Patients can forget that the vertebrae remain somewhat delicate for months after a successful spinal fusion procedure. The natural or artificial graft that bridges the discs in your spine takes time to grow and properly connect with your original tissue. In order to avoid jeopardizing it or the constituent materials in your spine, you should avoid several kinds of motion and various tasks:
- Minimize bending and/or twisting
- Don’t allow yourself to become constipated for more than two days (straining to defecate can cause further injury)
- Avoid non-steroidal anti-inflammatory medications for the first three months after surgery (e.g., Advil, Motrin, Nuprin, Midol,
- Don’t lift anything heavier than a gallon of milk (nothing heavier than five to 10 pounds)
- Avoid driving due to accident risks
- Don’t develop an overreliance on opioid painkillers, and try to use them for no longer than four weeks after your procedure
- Don’t sleep on your stomach
Factors that can Slow Down Recovery Time
While it’s important for you to avoid the above activities, there are some factors that play an outsized role in hampering your recovery and in manifesting negative long-term side effects of spinal fusion. For instance, one is failing to walk or exercise. It might seem counterintuitive to emphasize activity after a major surgical procedure, but careful regular movement provides a bevy of important benefits, such as avoiding clots and maintaining muscle tone, which can have a stabilizing effect.

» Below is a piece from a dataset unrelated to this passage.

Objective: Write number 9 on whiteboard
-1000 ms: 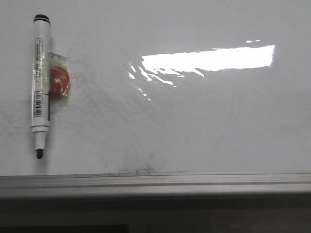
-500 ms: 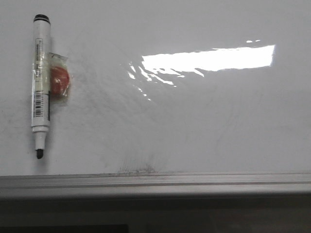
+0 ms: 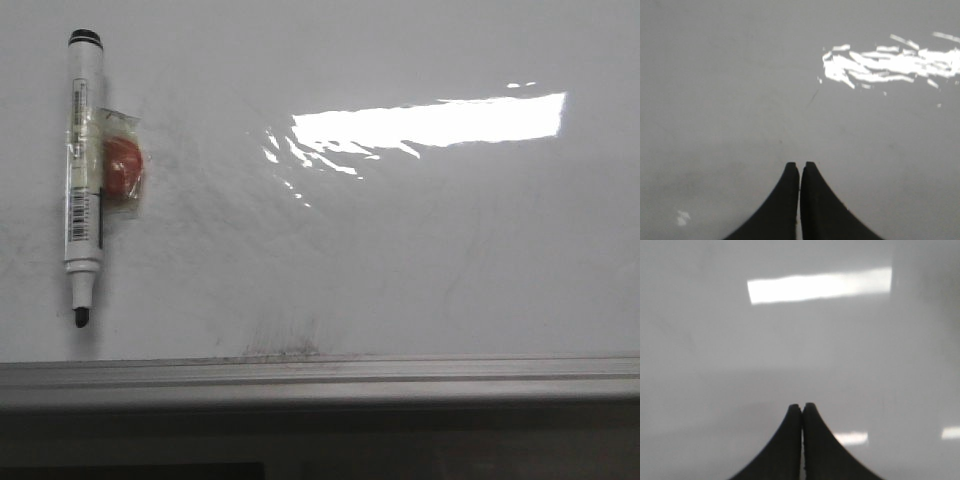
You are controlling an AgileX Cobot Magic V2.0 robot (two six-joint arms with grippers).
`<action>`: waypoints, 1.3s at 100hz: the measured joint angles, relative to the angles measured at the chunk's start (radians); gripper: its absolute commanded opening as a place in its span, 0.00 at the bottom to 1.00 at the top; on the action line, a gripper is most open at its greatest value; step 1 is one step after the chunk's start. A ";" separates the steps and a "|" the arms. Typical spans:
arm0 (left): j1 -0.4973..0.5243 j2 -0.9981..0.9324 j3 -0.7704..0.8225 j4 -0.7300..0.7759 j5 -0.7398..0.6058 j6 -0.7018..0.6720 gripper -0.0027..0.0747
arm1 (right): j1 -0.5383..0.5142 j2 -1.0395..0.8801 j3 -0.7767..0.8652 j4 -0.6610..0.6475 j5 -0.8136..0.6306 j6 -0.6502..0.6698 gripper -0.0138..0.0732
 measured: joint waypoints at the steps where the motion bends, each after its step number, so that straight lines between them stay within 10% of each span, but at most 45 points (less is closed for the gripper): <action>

Lifting, twisting, or bending too soon also spells trouble. Such actions can put strain on the new graft in your spine. Damaging it may cause your surgery to fail.
While everyone knows that tobacco is bad for you, continuing to smoke has a demonstrably negative effect on your recovery. A 2015 study published in Spine revealed that nonsmoking patient who underwent surgery for cervical myelopathy saw more than two-and-a-half times as much improvement as smokers. “Smoking may have a directly toxic effect on the intrinsic healing capability of the spinal cord,” the study’s authors concluded.
Finally, remaining obese makes it hard to heal. A 2017 study in Surgical Neurology International stated that morbid obesity was such a postoperative issue for patients that they should consider undergoing bariatric surgery prior to having a spinal procedure.